Guest blog post by Vincent Granville
Questions to ask when considering visualization tools:
- How do you define and measure the quality of a chart?
- Which tools allow you to produce interactive graphs or maps?
- Which tools do you recommend for big data visualization?
- Which visualization tools can be accessed via an API, in batch mode? (for instance, to update earthquake maps every 5 minutes, or stock prices every second)
- What do you think of Excel? And Python or Perl graph libraries? And R?
- Are there any tools that allow you to easily produce videos about of your data (e.g. to show how fraud cases or diseases spread over time)?

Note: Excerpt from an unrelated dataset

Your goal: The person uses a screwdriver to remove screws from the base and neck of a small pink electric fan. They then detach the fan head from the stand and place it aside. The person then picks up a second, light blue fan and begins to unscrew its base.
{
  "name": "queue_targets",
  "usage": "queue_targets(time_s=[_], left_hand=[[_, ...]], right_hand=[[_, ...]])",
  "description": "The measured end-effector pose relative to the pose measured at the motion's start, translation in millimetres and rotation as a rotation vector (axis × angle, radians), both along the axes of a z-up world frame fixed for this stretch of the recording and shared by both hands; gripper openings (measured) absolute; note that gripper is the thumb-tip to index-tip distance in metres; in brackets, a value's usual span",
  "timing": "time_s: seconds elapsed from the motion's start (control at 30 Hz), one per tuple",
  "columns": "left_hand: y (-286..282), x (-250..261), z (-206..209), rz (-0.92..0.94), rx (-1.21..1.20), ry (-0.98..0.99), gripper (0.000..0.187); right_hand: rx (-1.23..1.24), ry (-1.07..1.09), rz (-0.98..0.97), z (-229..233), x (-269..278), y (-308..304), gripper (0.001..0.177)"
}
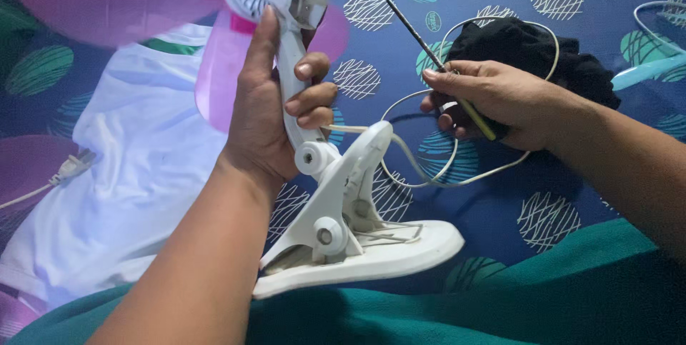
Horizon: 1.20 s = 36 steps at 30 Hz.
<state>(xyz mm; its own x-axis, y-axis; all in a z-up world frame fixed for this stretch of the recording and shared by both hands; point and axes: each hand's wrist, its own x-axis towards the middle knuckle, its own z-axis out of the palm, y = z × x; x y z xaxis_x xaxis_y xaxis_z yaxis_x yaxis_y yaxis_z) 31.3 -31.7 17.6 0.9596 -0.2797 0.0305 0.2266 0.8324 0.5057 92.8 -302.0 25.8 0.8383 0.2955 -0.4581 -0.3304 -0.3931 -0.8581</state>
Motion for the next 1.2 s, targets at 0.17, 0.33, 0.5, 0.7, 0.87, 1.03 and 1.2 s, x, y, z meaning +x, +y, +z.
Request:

- In Excel you can update your data: then your model and charts get updated right away. Are there any alternatives to Excel, offering the same features, but having much better data modeling capabilities?
- How do you produce nice graph structures - e.g. to visually display Facebook connections?
- What is an heat map? When does it make sense to use it?
- How do you draw "force-directed graphs"?
- Good tools for raster images? for vector images? for graphs? for decision trees? for fractals? for time series? for stock prices? for maps? for spatial data?
- How can you integrate R with other graphical packages?
- How do you represent 5 dimensions (e.g. time, volume, category, price, location) in a simple 2-dimensional graph? Or is better to represent fewer dimensions if your goal is to communicate a message to executives?
- Why visualization tools used by mathematicians and operations research practitioners (e.g. Matlab) are not the same as tools used by data scientists? Is it because of the type of data, or just historical reasons?